**Task brief**
Reproduce all of the data exactly. Images are not to appear in the reply.

[Start of Attachment]

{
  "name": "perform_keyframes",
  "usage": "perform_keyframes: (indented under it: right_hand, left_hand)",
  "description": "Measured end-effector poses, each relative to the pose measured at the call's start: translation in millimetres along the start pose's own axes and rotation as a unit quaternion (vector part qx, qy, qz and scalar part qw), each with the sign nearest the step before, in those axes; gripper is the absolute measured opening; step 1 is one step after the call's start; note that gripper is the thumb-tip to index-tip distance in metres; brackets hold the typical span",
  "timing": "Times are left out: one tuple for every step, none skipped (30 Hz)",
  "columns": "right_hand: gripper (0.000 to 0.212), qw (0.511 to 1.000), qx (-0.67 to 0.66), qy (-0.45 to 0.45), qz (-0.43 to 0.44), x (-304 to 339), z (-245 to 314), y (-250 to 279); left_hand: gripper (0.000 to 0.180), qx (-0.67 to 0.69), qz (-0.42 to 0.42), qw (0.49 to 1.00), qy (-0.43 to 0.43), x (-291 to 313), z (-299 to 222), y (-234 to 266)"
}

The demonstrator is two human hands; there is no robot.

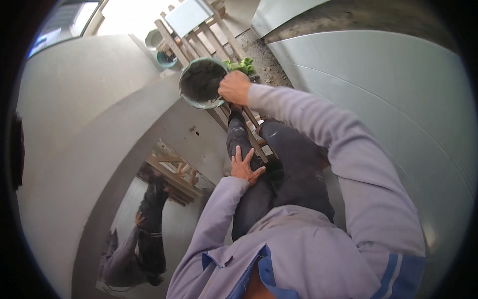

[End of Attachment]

**Result of the task**
{
  "name": "perform_keyframes",
  "usage": "perform_keyframes: (indented under it: right_hand, left_hand)",
  "description": "Measured end-effector poses, each relative to the pose measured at the call's start: translation in millimetres along the start pose's own axes and rotation as a unit quaternion (vector part qx, qy, qz and scalar part qw), each with the sign nearest the step before, in those axes; gripper is the absolute measured opening; step 1 is one step after the call's start; note that gripper is the thumb-tip to index-tip distance in metres; brackets hold the typical span",
  "timing": "Times are left out: one tuple for every step, none skipped (30 Hz)",
  "columns": "right_hand: gripper (0.000 to 0.212), qw (0.511 to 1.000), qx (-0.67 to 0.66), qy (-0.45 to 0.45), qz (-0.43 to 0.44), x (-304 to 339), z (-245 to 314), y (-250 to 279); left_hand: gripper (0.000 to 0.180), qx (-0.67 to 0.69), qz (-0.42 to 0.42), qw (0.49 to 1.00), qy (-0.43 to 0.43), x (-291 to 313), z (-299 to 222), y (-234 to 266)"
}

The demonstrator is two human hands; there is no robot.

The full output has been given.